* [WORK TO COMPLETE]:
Set down, exactly and in full, the line holding "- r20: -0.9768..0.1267" and all the lines after it until the listing ends, and nothing else.

BEGIN

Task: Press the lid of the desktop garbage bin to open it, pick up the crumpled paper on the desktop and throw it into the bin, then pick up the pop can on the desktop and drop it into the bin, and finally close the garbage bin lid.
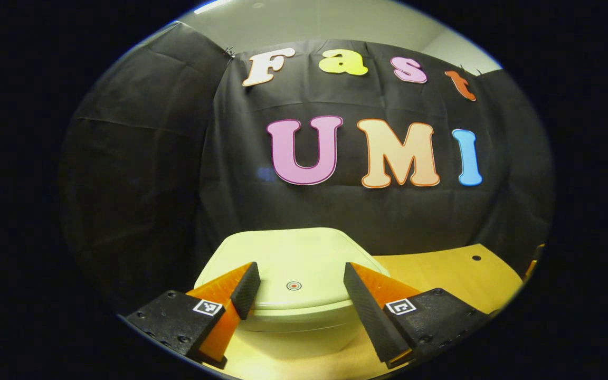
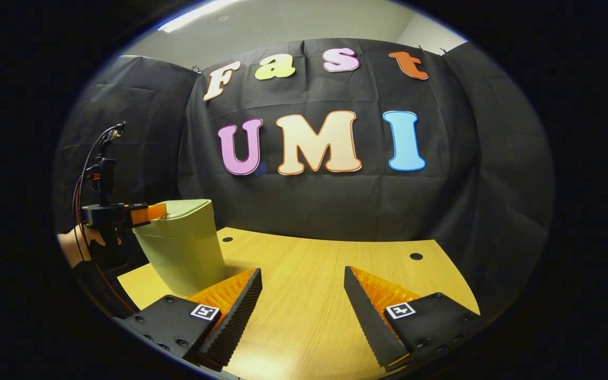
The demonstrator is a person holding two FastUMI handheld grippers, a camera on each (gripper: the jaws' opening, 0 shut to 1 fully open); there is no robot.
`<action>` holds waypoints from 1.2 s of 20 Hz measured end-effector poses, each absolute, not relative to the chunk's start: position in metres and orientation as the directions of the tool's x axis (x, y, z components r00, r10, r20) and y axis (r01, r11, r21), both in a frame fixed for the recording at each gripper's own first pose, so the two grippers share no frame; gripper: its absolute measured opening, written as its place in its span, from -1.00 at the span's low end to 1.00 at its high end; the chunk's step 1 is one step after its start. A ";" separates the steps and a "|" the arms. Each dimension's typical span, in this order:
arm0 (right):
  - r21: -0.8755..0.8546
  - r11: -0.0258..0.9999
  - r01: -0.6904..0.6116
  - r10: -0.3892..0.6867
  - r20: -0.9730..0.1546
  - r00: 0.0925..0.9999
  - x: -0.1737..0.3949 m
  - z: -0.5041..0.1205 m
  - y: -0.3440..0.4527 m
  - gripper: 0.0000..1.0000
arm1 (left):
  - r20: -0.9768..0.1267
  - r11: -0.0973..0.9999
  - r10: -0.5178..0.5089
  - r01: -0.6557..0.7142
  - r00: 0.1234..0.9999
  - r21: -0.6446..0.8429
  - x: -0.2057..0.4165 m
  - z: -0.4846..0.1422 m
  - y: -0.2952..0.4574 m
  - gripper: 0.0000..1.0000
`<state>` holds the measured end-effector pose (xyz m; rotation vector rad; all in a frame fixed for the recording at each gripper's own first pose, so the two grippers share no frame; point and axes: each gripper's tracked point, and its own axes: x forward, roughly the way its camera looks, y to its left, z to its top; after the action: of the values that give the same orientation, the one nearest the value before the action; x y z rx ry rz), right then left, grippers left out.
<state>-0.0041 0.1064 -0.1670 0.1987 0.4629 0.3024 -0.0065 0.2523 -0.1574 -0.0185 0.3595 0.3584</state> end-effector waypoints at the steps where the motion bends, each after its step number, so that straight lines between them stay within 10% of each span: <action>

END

* [ANSWER BOX]:
  - r20: -0.9768..0.1267
  - r11: -0.0973..0.9999
  - r10: -0.5178..0.5089
  - r01: -0.6557..0.7142
  - r00: 0.1234..0.9999
  - r21: -0.6446..0.8429
  - x: -0.2057..0.4165 m
  - z: -0.4846..0.1422 m
  - y: -0.2952..0.4574 m
  - gripper: 0.0000..1.0000
`<state>` holds the measured end-effector pose (xyz m; rotation vector rad; all in a frame fixed for the recording at each gripper's own first pose, so the two grippers share no frame; point and axes: each gripper's tracked point, and its own axes: x forward, roughly the way its camera looks, y to its left, z to its top; after the action: of the values that give the same orientation, the one nearest the value before the action; x y z rx ry rz), right then left, grippers left out.
<state>-0.0041 0.1064 -0.1670 0.1987 0.4629 0.3024 -0.0065 0.2523 -0.1574 -0.0185 0.3595 0.3584</state> end-effector waypoints at the steps where the motion bends, each after its step number, so that straight lines between them stay within 10% of each span: <action>

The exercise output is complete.